About this task: In the data below, which lines hold the word "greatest"? Copy them.

- - -

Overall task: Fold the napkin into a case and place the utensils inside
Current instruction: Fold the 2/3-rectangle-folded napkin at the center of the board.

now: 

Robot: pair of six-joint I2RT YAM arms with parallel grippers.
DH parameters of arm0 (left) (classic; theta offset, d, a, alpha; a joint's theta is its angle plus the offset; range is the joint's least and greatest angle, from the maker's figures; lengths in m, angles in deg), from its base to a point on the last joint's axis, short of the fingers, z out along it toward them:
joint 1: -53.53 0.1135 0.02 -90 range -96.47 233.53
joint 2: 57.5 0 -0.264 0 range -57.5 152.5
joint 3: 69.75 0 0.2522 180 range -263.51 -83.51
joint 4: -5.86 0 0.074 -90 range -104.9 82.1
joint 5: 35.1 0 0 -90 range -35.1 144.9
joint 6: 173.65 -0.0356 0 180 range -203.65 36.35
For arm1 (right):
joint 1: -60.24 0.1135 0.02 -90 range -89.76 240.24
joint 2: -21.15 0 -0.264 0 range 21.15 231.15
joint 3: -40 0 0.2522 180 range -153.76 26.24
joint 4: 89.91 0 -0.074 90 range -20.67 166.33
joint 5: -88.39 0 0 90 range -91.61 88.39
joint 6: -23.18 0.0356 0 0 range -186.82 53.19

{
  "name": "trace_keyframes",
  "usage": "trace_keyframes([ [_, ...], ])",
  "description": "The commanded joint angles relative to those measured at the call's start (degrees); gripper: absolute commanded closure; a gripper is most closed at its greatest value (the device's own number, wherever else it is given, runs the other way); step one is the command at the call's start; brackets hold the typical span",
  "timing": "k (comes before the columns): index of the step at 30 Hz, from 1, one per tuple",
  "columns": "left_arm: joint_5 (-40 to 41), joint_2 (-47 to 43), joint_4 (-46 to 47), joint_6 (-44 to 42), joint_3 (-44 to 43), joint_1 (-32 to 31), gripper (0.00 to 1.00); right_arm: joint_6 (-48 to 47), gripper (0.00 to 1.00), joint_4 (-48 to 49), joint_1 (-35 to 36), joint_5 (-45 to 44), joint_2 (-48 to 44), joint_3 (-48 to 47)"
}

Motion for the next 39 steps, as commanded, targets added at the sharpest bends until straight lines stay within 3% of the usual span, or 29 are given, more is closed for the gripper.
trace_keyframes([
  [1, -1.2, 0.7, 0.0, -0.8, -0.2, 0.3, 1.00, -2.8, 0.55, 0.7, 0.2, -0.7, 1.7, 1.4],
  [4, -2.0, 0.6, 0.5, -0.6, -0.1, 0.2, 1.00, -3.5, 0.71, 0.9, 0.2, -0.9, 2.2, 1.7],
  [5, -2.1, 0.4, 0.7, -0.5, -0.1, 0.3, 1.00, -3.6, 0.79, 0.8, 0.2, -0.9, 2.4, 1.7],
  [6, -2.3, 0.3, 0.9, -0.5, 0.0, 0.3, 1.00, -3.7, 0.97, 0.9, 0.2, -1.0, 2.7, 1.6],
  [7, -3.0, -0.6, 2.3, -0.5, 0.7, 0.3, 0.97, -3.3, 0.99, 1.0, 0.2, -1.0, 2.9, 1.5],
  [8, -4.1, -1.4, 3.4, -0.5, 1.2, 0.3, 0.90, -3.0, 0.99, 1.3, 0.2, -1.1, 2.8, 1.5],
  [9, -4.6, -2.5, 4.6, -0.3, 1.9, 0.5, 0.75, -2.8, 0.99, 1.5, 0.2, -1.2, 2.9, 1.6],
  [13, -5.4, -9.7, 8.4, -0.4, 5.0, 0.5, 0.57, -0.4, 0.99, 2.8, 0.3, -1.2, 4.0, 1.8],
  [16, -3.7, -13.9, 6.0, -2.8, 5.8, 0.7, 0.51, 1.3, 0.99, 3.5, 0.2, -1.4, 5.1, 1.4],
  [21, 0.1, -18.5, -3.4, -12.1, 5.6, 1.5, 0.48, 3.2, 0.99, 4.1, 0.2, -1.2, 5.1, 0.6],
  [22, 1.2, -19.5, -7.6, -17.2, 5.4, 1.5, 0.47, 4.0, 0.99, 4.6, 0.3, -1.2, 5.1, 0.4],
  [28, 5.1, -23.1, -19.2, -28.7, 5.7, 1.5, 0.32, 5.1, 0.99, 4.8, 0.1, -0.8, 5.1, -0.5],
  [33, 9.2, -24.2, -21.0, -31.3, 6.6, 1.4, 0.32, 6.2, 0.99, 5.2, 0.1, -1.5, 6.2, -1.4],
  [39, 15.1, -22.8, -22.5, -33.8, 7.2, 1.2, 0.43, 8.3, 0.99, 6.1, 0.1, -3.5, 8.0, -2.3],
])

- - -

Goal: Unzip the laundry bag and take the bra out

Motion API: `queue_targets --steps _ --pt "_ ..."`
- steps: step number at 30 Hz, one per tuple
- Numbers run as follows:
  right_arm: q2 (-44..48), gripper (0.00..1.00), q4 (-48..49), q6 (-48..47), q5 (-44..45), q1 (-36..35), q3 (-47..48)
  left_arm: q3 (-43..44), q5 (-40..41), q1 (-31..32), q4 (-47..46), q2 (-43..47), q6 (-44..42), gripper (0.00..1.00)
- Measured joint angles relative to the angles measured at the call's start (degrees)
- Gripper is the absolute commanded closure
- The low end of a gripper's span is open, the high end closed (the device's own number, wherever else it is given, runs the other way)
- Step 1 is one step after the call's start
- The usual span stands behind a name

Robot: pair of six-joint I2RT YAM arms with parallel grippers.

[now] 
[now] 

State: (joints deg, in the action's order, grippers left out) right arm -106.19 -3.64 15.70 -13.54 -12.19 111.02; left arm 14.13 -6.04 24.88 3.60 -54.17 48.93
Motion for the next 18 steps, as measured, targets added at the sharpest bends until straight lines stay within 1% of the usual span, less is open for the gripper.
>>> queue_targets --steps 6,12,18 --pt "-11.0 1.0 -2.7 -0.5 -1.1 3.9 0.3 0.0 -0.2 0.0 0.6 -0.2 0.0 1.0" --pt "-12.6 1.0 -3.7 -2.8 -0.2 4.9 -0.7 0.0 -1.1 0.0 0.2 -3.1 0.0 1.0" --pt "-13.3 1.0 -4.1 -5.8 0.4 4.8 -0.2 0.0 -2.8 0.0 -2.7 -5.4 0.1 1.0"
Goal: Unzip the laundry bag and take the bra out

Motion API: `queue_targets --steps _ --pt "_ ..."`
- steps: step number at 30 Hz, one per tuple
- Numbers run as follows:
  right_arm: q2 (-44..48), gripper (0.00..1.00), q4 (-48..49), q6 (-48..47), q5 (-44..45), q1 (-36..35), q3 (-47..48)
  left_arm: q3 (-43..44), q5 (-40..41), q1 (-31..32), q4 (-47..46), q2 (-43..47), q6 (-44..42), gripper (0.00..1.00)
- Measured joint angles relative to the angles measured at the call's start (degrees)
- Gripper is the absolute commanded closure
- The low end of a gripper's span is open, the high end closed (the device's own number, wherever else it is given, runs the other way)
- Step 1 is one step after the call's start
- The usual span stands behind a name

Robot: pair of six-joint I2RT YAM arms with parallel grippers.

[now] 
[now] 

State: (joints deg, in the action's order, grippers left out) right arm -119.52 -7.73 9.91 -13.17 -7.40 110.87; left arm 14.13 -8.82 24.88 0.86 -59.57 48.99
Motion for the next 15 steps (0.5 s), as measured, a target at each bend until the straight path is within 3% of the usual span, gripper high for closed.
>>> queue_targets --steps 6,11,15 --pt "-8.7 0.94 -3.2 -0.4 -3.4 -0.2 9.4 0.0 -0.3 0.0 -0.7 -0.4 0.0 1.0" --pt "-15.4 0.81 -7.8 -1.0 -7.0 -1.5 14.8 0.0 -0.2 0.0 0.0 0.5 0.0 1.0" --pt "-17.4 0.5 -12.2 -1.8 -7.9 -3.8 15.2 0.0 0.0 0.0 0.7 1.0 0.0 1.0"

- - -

Answer for the task:
DH parameters of arm0 (left) (classic; theta offset, d, a, alpha; a joint's theta is its angle plus the offset; range is the joint's least and greatest angle, from the maker's figures; lengths in m, angles in deg), from its base to a point on the last joint's axis, short of the fingers, z out along it toward them:
  "description": "The commanded joint angles relative to those measured at the call's start (degrees); gripper: absolute commanded closure; a gripper is most closed at its greatest value (the device's own number, wherever else it is given, runs the other way); step one is the command at the call's start; brackets hold the typical span",

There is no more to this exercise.